Conseil économique et social: Une recette pour lutter contre le secteur informel

Ce sont les formes «hors informel de subsistance» qui constituent la véritable menace pour le Maroc, à l’image de la contrebande, des activités souterraines des entreprises «formelles», ainsi que l’informel «concurrentiel».

On connaît l’ampleur du secteur informel au Maroc. Elle est grande et s’aggrave de jour en jour. Si aucune définition exacte n’a été donnée à ce secteur, beaucoup le définissent comme un pan économique qui n’entre pas les calculs comptables de l’État.

Autrement dit, il échappe au fisc. Pour en connaître les contours, le Conseil économique, social et environnemental, que préside Ahmed Réda Chami, a appelé, mardi 14 décembre 2021 à Rabat, à la mise en place d’une stratégie intégrée de résorption de l’informel au Maroc. Cette stratégie devrait ramener progressivement le poids de l’emploi informel dans l’emploi total à environ 20%, une moyenne proche du groupe de pays développés.

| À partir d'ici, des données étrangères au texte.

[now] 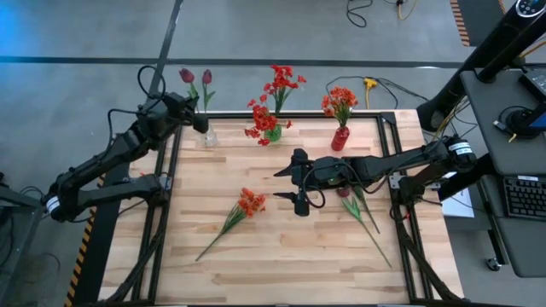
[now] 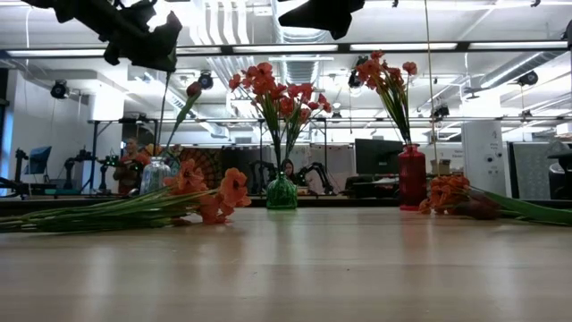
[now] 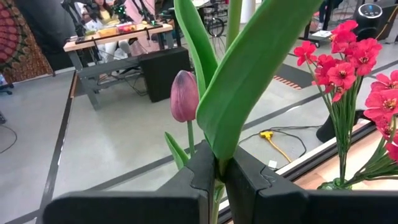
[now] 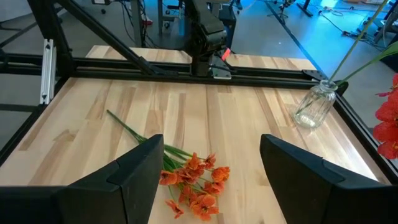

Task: Sort flowers into vase by color
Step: Put the left purple tulip into the transparent vase

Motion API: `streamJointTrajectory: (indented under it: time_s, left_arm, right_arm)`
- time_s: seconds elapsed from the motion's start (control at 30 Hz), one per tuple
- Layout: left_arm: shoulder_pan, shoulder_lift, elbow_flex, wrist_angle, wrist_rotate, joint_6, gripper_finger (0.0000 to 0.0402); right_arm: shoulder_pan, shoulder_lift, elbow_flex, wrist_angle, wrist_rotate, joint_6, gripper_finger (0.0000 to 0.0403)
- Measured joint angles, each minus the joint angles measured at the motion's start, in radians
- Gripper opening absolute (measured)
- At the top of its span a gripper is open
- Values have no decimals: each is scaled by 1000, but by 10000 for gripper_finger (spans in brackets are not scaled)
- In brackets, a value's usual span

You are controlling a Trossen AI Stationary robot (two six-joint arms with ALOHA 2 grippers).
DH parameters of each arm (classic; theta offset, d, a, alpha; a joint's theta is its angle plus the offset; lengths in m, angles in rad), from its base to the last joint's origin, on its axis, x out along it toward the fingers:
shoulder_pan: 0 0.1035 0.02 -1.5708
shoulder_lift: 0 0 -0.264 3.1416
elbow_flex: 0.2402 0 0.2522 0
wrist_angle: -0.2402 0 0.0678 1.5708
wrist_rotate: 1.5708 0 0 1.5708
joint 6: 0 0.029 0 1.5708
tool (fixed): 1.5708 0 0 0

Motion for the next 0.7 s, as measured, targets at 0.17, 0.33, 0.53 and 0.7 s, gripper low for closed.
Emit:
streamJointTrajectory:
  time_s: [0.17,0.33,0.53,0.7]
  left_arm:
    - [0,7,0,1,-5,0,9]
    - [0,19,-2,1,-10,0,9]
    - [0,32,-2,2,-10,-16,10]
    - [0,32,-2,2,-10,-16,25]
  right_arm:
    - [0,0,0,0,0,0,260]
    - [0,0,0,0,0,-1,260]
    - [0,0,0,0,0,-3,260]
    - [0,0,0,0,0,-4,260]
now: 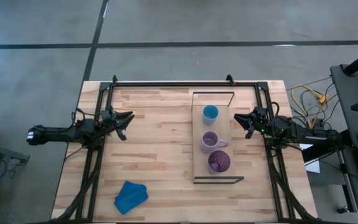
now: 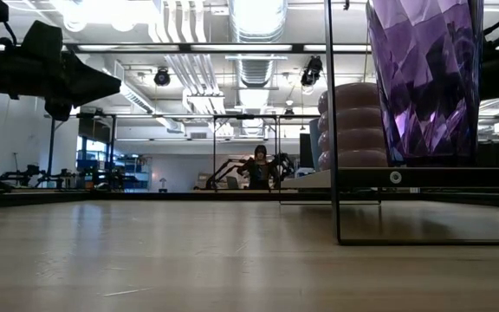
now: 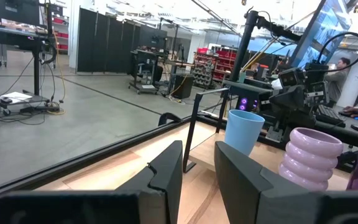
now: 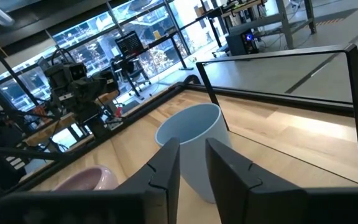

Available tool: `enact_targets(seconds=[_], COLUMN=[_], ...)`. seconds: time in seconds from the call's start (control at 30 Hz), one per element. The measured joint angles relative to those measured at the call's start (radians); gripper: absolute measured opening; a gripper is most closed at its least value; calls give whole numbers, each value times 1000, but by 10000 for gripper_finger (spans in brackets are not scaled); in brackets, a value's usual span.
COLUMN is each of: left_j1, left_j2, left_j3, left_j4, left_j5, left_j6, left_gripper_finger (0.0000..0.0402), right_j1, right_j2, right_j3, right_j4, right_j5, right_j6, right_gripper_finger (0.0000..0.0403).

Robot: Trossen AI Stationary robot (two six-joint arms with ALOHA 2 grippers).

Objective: Stack small to large cups/mugs on shelf
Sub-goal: Return to Home Position

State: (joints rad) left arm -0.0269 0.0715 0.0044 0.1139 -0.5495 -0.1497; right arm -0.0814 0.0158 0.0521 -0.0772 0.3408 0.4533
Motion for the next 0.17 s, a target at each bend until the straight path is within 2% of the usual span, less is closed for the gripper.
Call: enact_targets(seconds=[0.17], left_j1=[0], left_j2=[0], left_j3=[0], left_j4=[0], left_j5=[0], left_j6=[0], left_gripper_finger=[80], right_j1=[0], right_j2=[0], right_j3=[0], right_j4=[0], right_j5=[0], right_j6=[0], right_gripper_finger=[71])
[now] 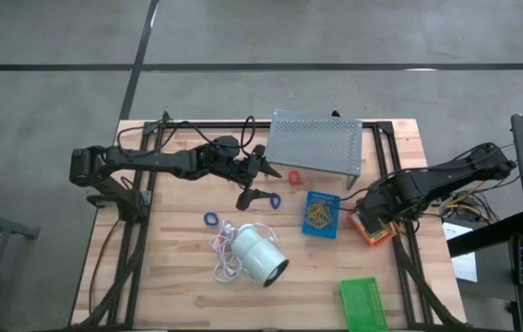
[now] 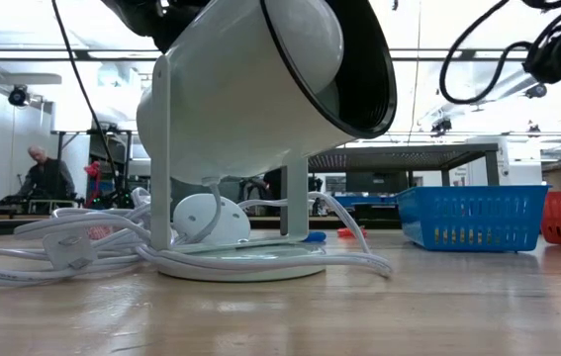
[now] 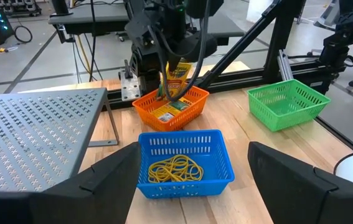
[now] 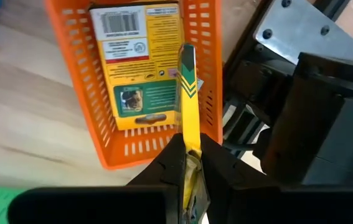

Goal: Pick & Place Office Desk Supplies
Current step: Put the yellow box of crayons into the orange bin

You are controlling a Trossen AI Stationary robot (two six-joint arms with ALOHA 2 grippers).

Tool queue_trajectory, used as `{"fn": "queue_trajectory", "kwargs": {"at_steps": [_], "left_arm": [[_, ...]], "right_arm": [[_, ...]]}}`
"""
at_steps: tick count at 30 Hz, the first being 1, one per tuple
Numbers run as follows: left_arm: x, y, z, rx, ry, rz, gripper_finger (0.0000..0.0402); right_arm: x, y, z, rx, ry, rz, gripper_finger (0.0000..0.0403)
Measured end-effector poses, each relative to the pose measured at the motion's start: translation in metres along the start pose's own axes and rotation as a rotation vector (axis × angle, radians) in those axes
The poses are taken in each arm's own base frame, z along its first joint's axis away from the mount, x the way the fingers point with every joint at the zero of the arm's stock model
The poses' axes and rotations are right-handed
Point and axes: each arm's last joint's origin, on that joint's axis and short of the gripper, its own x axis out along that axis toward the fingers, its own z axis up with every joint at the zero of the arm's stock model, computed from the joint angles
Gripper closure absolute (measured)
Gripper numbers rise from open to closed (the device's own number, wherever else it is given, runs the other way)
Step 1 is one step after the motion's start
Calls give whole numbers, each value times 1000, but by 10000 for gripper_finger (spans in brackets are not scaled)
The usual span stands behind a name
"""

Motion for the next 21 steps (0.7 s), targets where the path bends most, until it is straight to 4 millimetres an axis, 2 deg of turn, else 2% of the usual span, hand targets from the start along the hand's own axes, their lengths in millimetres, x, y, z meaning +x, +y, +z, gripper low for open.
{"fn": "queue_trajectory", "kwargs": {"at_steps": [9, 21], "left_arm": [[0, 0, 0, 0, 0, 0, 105], [0, 0, 0, 0, 0, 0, 106]], "right_arm": [[13, 1, 1, 35, 5, -13, 375], [10, 8, 5, 31, -112, 50, 363]]}}
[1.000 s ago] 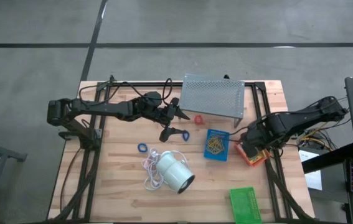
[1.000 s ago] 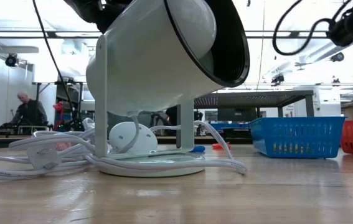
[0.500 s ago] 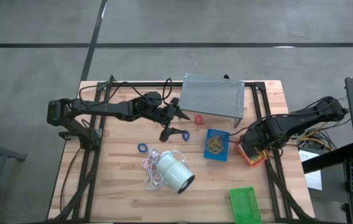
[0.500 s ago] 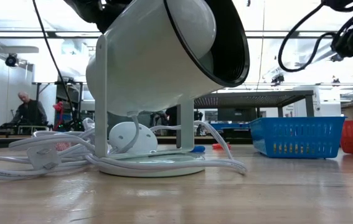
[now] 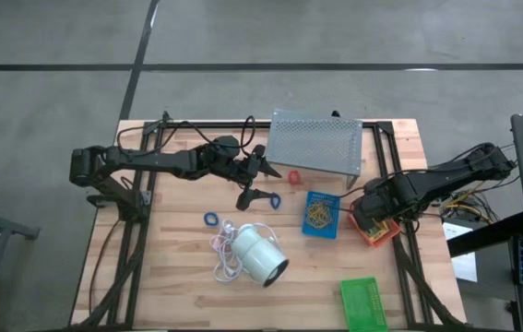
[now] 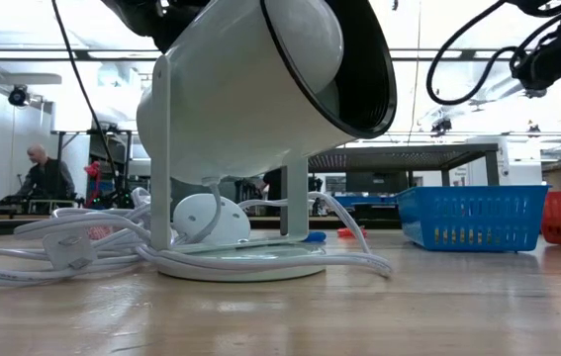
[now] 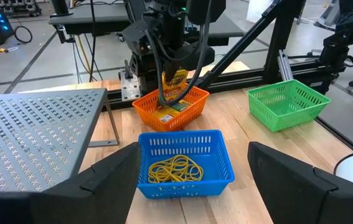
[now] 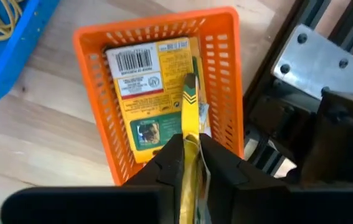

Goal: Pick & Place Office Desk Supplies
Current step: Put the yellow box of crayons into the orange bin, then put the orange spring keychain into the green bin

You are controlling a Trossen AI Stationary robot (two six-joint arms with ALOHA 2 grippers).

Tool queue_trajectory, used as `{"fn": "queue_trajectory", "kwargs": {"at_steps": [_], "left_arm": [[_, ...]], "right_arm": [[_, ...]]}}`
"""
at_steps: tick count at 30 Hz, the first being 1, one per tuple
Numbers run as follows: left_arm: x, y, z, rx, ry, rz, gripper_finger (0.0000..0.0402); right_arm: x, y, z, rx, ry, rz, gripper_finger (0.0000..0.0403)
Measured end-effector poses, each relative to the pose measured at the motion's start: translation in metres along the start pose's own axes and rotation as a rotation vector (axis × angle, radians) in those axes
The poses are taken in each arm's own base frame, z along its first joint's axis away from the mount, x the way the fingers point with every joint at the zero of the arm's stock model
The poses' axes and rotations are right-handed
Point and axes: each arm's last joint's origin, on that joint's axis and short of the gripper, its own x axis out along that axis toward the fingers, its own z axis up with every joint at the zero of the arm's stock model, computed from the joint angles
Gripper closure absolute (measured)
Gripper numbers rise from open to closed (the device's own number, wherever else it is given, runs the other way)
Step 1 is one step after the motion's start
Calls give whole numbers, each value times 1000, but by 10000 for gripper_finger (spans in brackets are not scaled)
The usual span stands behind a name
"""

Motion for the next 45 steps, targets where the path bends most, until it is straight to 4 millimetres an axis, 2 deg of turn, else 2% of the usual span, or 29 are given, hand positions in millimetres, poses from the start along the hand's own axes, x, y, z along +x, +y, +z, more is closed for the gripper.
{"fn": "queue_trajectory", "kwargs": {"at_steps": [17, 26, 36, 40, 45], "left_arm": [[0, 0, 0, 0, 0, 0, 107], [0, 0, 0, 0, 0, 0, 107], [0, 0, 0, 0, 0, 0, 107], [0, 0, 0, -5, 0, 0, 107], [0, 0, 0, -11, 0, 0, 107]], "right_arm": [[0, 2, 2, -7, -71, 18, 270], [-1, 10, 6, 1, -195, 88, 253], [-2, 10, 6, 1, -196, 97, 253], [-14, 13, 7, -61, -204, 139, 260], [-45, 18, 8, -129, -239, 243, 274]]}}
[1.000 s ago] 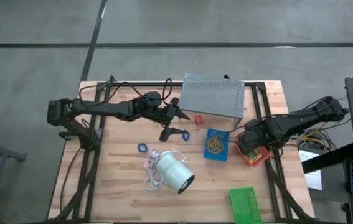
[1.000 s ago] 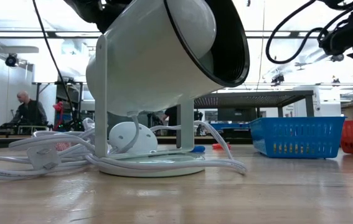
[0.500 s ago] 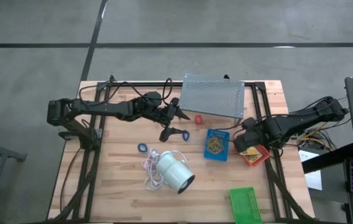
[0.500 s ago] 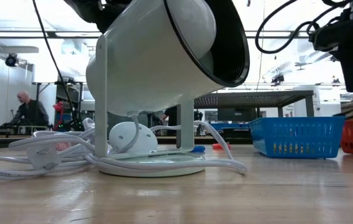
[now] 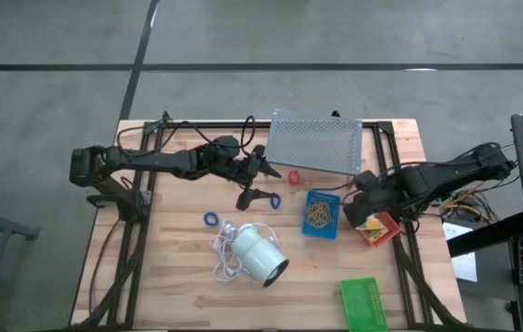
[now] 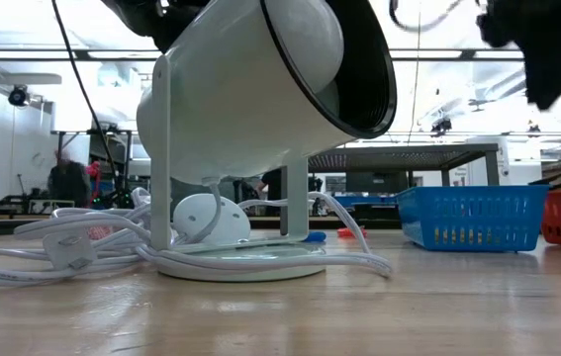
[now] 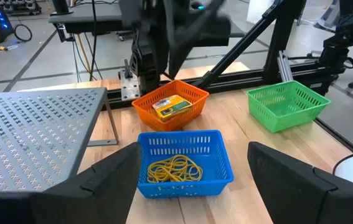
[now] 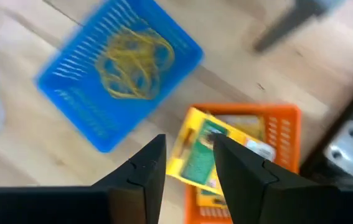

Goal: Pick & Place Office Desk Supplies
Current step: Put the orange spring keychain into the green bin

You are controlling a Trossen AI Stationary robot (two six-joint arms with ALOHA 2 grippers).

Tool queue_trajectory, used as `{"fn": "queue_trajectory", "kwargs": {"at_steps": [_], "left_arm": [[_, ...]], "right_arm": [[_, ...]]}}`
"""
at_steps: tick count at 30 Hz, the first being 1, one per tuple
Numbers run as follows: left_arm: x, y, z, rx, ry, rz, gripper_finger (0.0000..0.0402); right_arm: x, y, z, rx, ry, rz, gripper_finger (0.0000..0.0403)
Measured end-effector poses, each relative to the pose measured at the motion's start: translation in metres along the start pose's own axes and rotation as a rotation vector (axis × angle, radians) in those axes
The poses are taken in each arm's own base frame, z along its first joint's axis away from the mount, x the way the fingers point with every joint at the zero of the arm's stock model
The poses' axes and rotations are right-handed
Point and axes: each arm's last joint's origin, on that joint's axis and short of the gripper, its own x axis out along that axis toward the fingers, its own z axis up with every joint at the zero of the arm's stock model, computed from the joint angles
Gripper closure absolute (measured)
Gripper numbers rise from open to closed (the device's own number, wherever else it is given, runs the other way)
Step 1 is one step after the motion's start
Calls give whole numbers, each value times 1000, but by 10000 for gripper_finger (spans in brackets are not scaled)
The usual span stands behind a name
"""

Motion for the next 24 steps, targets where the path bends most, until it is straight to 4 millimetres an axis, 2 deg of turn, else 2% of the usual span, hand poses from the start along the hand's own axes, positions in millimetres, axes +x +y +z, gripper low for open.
{"fn": "queue_trajectory", "kwargs": {"at_steps": [6, 11, 17, 24], "left_arm": [[-3, -1, 2, -74, 2, 0, 107], [-16, -6, 5, -46, 54, -7, 107], [-43, -16, 21, 2, 65, -10, 107], [-77, -28, 32, -49, 97, 0, 107]], "right_arm": [[-31, 11, 16, -56, -232, 96, 289], [-44, 19, 25, -181, -421, 120, 296], [-45, 23, 30, -290, -599, 59, 296], [-37, 25, 31, -355, -675, -13, 297]]}}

La cible de 20% concernerait surtout les activités de subsistance et les unités de production informelles à capacités limitées. Un objectif de tolérance zéro est, en revanche, adossé aux activités illicites, souterraines et celles relevant de l’informel concurrentiel. Ce sont les formes «hors informel de subsistance» qui constituent la véritable menace pour le Maroc, à l’image de la contrebande, des activités souterraines des entreprises «formelles» (sous-déclaration du chiffre d’affaires ou des employés, etc.), ainsi que l’informel «concurrentiel» au niveau duquel les opérateurs se soustraient délibérément de leurs obligations, bien qu’ils disposent des ressources et des structures nécessaires pour s’en acquitter.

Manque à gagner fiscal
Les pouvoirs publics ont lancé plusieurs programmes favorisant l’intégration du secteur informel. Les impacts des actions entreprises demeurent, toutefois, limités et ce, pour plusieurs raisons. Celles-ci ont trait notamment au niveau de qualification insuffisant, lequel exclut de nombreux actifs de l’économie formelle, au système de protection sociale encore, à ce jour, faiblement inclusif, aux problèmes de représentation des opérateurs informels, aux entraves réglementaires à la formalisation et au difficile accès au financement et au marché.

L’informalité permet, certes, à de larges franges de la population de subsister et d’échapper au chômage, mais favorise en même temps la précarité sur le marché de l’emploi, exerce une concurrence déloyale sur les entreprises formelles et pénalise l’économie nationale, avec un manque à gagner très significatif en matière de recettes fiscales.

Parallèlement, il a mis en avant quelques mesures phares, dont la suppression des barrières réglementaires et administratives en procédant à la refonte des textes obsolètes ou inapplicables qui entravent la formalisation et en améliorant l’attractivité du statut de l’auto-entrepreneur.

Il est proposé pour ce type d’entreprenariat d’élever le seuil de chiffre d’affaires annuel maximal et d’autoriser le recrutement d’un maximum de 2 ou 3 salariés. Le Conseil propose aussi de réviser le mécanisme de la Contribution Professionnelle Unique (CPU) et des droits complémentaires d’accès à la protection sociale de façon à indexer directement la cotisation à la capacité de paiement de chacun (plus de progressivité) et de renforcer l’offre d’accompagnement en conseil et assistance en offrant des prestations adaptées pour l’orientation des différents entrepreneurs informels souhaitant initier leur intégration et en garantissant un accompagnement de bout en bout pour les entrepreneurs souhaitant migrer vers le statut de SARL (Société à responsabilité limitée.